I looked at the pistol in my hand. My fingers were shaking so violently I almost dropped it. I hadn't killed them, but the realization hit me like a physical blow: I was willing to.
The boy who had scrubbed floors at the Sea Raven Inn was dying. Someone else was taking his place.
The sun was beginning to dip below the horizon when the smell of the air changed.
The scent of damp grass and peat was replaced by something sharper, something heavier. It was the smell of coal smoke, rotting fish, and old timber. It was the smell of salt and tar.
Bristol.
I reached the top of a long, sweeping hill that overlooked the Avon Gorge. Below me, the city was a sprawling carpet of cobblestones and slate roofs, illuminated by thousands of flickering oil lamps and hearth fires.
It was a forest of stone and wood, larger than anything I had ever imagined.
But it was the harbor that took my breath away.
The docks were a chaotic maze of masts and rigging, looking like a giant's weaving project. Hundreds of ships—sloops, brigs, and massive East Indiamen—were crammed into the narrow waterways. The sound of it drifted up to me even from this distance: the rhythmic clanging of hammers, the shouting of sailors, and the mournful creak of hulls rubbing against the piers.
I felt a surge of hope. Surely, in all this noise and life, I could find Captain Locke. Surely, the law lived here.
I began to walk down the hill, my pace quickening. I needed a tavern, somewhere to hide until I could make my way to the Admiralty office in the morning.
I stopped at a small lookout point where the road curved sharply toward the city gates. I pulled the Captain's brass spyglass from my satchel. It was heavy and cold, the glass slightly smudged.
I wiped it on my sleeve and leveled it at the harbor.
I scanned the ships, marveling at the sheer variety of flags. I saw the Union Jack, the yellow and red of Spain, and the blue of the French merchant navy.
Then, my breath caught in my throat.
In a secluded slip at the far end of the harbor, tucked away from the main traffic of the merchant ships, sat a schooner. She was painted a deep, matte black that seemed to drink the light of the setting sun. Her masts were raked back at a sharp angle, built for speed and pursuit.

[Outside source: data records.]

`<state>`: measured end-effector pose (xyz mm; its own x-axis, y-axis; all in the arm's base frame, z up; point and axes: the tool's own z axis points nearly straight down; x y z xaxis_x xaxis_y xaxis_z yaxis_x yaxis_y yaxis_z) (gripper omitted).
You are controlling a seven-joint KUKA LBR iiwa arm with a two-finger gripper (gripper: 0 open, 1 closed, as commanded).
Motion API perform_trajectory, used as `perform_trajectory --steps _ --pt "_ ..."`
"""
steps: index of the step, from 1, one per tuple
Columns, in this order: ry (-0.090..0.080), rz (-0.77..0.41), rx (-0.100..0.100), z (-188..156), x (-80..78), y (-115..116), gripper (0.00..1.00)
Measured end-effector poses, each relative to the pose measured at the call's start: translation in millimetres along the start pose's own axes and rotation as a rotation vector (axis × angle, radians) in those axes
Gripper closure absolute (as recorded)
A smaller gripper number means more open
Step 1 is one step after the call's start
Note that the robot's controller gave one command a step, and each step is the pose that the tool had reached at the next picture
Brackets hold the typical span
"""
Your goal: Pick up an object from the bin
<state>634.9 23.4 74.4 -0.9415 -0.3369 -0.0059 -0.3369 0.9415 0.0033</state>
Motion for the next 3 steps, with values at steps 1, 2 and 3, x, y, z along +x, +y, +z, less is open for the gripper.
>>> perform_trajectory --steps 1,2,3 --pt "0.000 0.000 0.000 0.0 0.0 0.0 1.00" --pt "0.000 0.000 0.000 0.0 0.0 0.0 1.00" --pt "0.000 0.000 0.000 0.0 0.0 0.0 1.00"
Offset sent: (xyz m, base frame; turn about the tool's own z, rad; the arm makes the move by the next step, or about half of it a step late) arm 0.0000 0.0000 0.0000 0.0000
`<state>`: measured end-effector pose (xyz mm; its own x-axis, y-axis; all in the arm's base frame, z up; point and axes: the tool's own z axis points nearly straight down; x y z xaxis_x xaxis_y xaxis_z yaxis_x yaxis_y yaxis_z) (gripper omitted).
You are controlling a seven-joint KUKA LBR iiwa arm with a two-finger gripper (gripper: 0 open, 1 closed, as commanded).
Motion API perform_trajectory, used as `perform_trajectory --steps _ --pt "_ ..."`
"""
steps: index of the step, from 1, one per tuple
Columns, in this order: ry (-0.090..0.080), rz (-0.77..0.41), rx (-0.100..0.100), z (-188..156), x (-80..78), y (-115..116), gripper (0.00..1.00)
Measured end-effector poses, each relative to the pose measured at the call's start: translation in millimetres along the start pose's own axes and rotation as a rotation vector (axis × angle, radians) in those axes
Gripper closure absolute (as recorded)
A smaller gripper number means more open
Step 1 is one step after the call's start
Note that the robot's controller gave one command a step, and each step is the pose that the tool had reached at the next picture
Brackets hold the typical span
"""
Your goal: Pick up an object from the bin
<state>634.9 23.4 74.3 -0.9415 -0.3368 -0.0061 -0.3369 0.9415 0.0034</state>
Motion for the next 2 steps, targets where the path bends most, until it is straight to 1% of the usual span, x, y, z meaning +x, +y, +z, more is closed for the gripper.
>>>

I didn't need the spyglass to know whose ship it was. But I looked anyway.
And the flag confirmed my worst fear.
High on the mainmast, a flag fluttered in the evening breeze. It wasn't the Jolly Roger—not yet. It was a simple black field with a white, long-necked bird in the center.
The same flag I had seen on the ship anchored in our cove.
Vane's ship.
He hadn't followed me on the road. He hadn't needed to. The Specter was already here, waiting for me like a spider in the center of its web.
And as I looked closer through the glass, I saw a figure standing on the quarterdeck, looking toward the hills. He was leaning on a cane, a puff of blue pipe smoke rising into the air around his tricorn hat.
Victor Vane wasn't hunting me. He was welcoming me home.